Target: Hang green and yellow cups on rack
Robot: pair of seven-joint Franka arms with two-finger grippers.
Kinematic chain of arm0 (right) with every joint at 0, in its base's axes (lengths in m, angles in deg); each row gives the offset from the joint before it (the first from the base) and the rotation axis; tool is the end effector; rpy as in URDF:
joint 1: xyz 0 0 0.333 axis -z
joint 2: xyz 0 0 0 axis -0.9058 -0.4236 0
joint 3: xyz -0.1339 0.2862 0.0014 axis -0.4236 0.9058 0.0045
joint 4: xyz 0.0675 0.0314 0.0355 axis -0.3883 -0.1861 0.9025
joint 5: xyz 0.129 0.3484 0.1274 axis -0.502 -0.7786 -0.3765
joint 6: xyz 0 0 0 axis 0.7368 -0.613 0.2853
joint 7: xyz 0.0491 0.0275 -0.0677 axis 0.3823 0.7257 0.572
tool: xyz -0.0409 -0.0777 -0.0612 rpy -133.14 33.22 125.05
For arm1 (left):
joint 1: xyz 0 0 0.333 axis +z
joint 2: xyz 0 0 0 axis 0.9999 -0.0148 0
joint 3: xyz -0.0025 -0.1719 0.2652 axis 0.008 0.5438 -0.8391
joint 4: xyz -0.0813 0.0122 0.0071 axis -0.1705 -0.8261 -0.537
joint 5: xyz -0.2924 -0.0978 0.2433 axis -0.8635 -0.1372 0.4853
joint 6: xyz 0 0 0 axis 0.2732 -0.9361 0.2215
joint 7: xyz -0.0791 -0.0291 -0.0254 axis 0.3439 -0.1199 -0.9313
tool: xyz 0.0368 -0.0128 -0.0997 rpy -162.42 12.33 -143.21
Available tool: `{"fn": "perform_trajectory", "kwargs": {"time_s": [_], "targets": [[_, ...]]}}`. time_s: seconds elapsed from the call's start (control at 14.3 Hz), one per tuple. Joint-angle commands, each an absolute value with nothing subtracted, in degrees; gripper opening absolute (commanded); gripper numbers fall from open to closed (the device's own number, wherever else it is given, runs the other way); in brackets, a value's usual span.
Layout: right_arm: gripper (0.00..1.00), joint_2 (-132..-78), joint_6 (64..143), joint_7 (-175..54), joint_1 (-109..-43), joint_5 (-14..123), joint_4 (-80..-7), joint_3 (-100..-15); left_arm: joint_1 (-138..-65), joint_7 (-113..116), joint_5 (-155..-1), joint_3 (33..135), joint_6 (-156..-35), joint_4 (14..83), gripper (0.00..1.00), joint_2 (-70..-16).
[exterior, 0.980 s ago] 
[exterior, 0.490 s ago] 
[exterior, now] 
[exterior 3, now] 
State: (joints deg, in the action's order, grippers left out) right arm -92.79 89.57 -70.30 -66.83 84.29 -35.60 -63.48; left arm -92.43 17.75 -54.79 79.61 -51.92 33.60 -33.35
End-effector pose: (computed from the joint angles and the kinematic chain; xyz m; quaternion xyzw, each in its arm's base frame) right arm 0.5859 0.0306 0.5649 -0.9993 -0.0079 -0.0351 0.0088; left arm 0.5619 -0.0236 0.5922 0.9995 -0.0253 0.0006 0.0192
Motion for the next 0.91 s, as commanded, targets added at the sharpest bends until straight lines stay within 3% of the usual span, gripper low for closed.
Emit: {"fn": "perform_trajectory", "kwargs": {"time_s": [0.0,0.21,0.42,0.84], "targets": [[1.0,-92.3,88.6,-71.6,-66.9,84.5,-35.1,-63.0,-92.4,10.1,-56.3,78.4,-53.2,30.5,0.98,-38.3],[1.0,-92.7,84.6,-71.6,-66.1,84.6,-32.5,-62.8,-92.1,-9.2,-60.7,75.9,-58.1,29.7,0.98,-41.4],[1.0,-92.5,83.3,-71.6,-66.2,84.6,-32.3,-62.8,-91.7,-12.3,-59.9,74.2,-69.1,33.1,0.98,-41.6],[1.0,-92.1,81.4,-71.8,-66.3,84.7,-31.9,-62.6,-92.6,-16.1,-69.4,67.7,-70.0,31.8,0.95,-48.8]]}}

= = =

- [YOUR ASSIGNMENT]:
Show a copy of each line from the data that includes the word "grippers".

- [EXERCISE SOLUTION]:
Robot: pair of seven-joint Franka arms with two-finger grippers.
State: (joints deg, in the action's order, grippers left out) right arm -92.79 89.57 -70.30 -66.83 84.29 -35.60 -63.48; left arm -92.43 17.75 -54.79 79.61 -51.92 33.60 -33.35

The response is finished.